▶ _Task to complete_
Filter the data for lines with the word "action", then copy every line so identified.

Given data Block Start

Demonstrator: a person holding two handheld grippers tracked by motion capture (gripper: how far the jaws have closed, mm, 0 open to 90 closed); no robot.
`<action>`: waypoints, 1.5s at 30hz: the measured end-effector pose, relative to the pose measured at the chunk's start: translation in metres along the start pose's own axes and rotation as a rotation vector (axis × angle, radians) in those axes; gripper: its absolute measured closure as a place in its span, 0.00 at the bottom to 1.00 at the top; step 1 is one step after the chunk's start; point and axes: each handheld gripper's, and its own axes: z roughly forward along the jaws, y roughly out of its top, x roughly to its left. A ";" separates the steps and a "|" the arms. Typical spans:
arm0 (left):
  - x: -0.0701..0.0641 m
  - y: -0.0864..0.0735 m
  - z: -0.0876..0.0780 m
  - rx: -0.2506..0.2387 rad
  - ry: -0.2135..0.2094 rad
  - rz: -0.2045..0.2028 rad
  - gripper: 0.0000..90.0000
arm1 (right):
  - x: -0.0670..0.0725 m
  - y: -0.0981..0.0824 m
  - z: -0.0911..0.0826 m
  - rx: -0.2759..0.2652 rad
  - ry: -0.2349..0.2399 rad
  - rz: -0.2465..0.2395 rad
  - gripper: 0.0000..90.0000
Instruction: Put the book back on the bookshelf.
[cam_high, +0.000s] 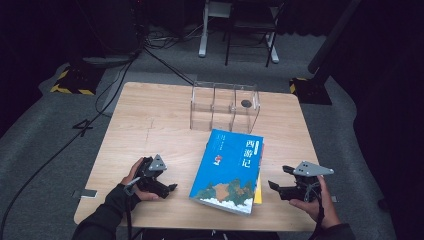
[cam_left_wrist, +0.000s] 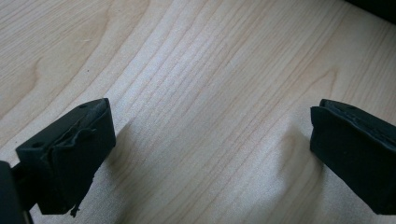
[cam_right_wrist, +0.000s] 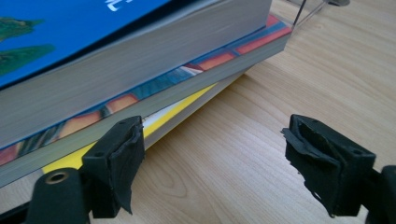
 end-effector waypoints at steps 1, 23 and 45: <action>0.000 0.000 0.000 -0.001 0.001 0.000 0.01 | 0.001 0.001 -0.001 -0.003 0.001 -0.001 0.23; -0.001 0.000 0.000 0.002 0.009 -0.007 0.01 | 0.040 0.034 -0.017 -0.079 0.077 -0.065 0.25; -0.004 0.014 0.007 -0.020 -0.022 0.026 0.21 | 0.042 0.043 0.024 0.063 0.264 -0.013 0.15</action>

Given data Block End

▶ _Answer section_
`<action>`: waypoints, 1.5s at 30hz: the measured end-effector pose, relative to the pose measured at the chunk's start: translation in metres along the start pose's own axes and rotation as a rotation vector (axis × angle, radians) in those axes; gripper: its absolute measured closure as a place in its span, 0.00 at the bottom to 1.00 at the top; step 1 is one step after the chunk's start; point and axes: each handheld gripper's, and its own axes: z roughly forward along the jaws, y roughly out of its top, x roughly to its left. A ";" separates the steps and a "|" the arms. Typical spans:
 end-effector waypoints at steps 1, 23 and 45: <action>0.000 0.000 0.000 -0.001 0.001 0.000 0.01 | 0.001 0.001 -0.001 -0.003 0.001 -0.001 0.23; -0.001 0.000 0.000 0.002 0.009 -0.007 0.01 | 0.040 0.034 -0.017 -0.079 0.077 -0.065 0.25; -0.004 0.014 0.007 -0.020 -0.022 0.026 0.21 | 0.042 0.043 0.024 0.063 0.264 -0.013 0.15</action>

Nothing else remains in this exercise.